Building an atomic structure of fibrin fibers using multi-scale molecular modeling
Division of computational mathematics, Laboratory of human physiology, Moscow Institute of Physics and Technology
1Department of chemistry, University of Massachusetts at Lowell
Fibrinogen is a soluble protein that present in a blood plasma in large quantities. During the trauma, fibrinogen is converted to fibrin --- major building block of a blood clot. Fibrin polymerizes in several steps. First, appear the short oligomers, later --- bigger fragments called protofibrils are built. Protofibrils are then aggregate into the fibrin fibers. Later are fortified by numerous covalent cross-links and organize them-selfs into a three-dimensional network, called fibrin gel. This network is capable of catching erythrocytes, blocking the blood flow. Pathologies in the structure of fibrin molecules, protofibrils, fibrin fibers and fibrin gel can lead to both excessive thrombosis and blood loss.
To understand the function of the blood coagulation system, detailed knowledge of the structure of its parts is required, including knowledge on the structure of fibrin polymers. Nevertheless, atomic structure of the fibrin fibers is still unknown. All the attempts to get this structure are limited to the two-dimensional picture, but the protofibrils and fibrin fibers resemble a three-dimensional helical shape.

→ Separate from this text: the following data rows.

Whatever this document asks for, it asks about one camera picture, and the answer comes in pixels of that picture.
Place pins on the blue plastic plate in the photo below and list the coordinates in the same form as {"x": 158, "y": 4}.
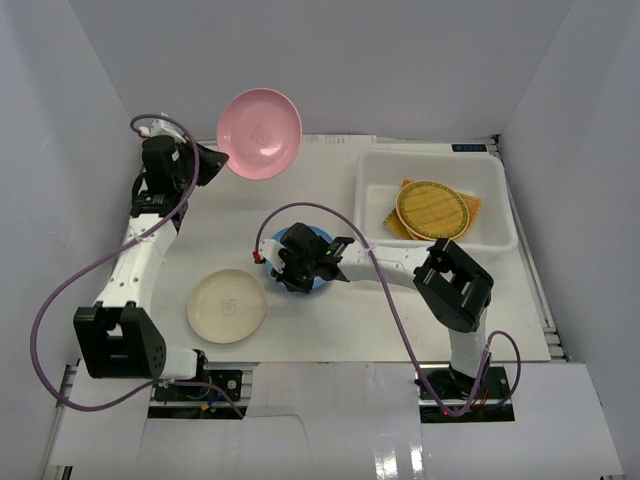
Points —
{"x": 320, "y": 287}

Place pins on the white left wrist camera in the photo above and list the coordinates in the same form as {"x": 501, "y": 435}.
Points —
{"x": 158, "y": 128}

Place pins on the pink plastic plate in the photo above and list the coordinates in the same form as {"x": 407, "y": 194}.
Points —
{"x": 261, "y": 132}

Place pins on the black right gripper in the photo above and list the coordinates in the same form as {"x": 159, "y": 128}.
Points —
{"x": 286, "y": 278}

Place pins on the white plastic bin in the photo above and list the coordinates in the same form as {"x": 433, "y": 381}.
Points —
{"x": 380, "y": 173}

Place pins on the cream plastic plate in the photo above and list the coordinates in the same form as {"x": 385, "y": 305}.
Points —
{"x": 227, "y": 306}

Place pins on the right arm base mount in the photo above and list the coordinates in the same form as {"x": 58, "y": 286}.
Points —
{"x": 453, "y": 391}

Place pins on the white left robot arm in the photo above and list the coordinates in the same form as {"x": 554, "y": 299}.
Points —
{"x": 117, "y": 336}

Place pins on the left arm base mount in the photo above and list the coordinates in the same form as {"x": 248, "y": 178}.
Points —
{"x": 225, "y": 396}

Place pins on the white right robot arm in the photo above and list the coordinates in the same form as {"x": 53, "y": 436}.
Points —
{"x": 453, "y": 285}

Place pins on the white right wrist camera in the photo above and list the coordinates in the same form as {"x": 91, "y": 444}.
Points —
{"x": 268, "y": 251}

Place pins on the orange triangular bamboo basket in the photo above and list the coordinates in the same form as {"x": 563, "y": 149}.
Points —
{"x": 393, "y": 224}

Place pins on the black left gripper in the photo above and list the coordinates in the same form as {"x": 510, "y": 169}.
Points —
{"x": 201, "y": 163}

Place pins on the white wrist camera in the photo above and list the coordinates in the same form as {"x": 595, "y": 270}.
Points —
{"x": 268, "y": 251}
{"x": 158, "y": 128}

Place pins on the round green-rimmed bamboo tray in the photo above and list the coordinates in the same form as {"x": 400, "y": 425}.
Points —
{"x": 430, "y": 210}

Using the available crystal structures of fibrin molecule and its parts, we were able to reconstruct the atomic models of fibrin oligomers and protofibrils. During this reconstruction we have used a multi scale molecular modeling approach, that included molecular dynamics in full-atomic resolution, coarse-grained modeling and Monte-Carlo simulations. All the obtained structures are in good agreement with available experimental data, such as AFM and TEM pictures, small angle X-Ray scattering data, data on the single-point mutations and its influence on the function of the fibrin.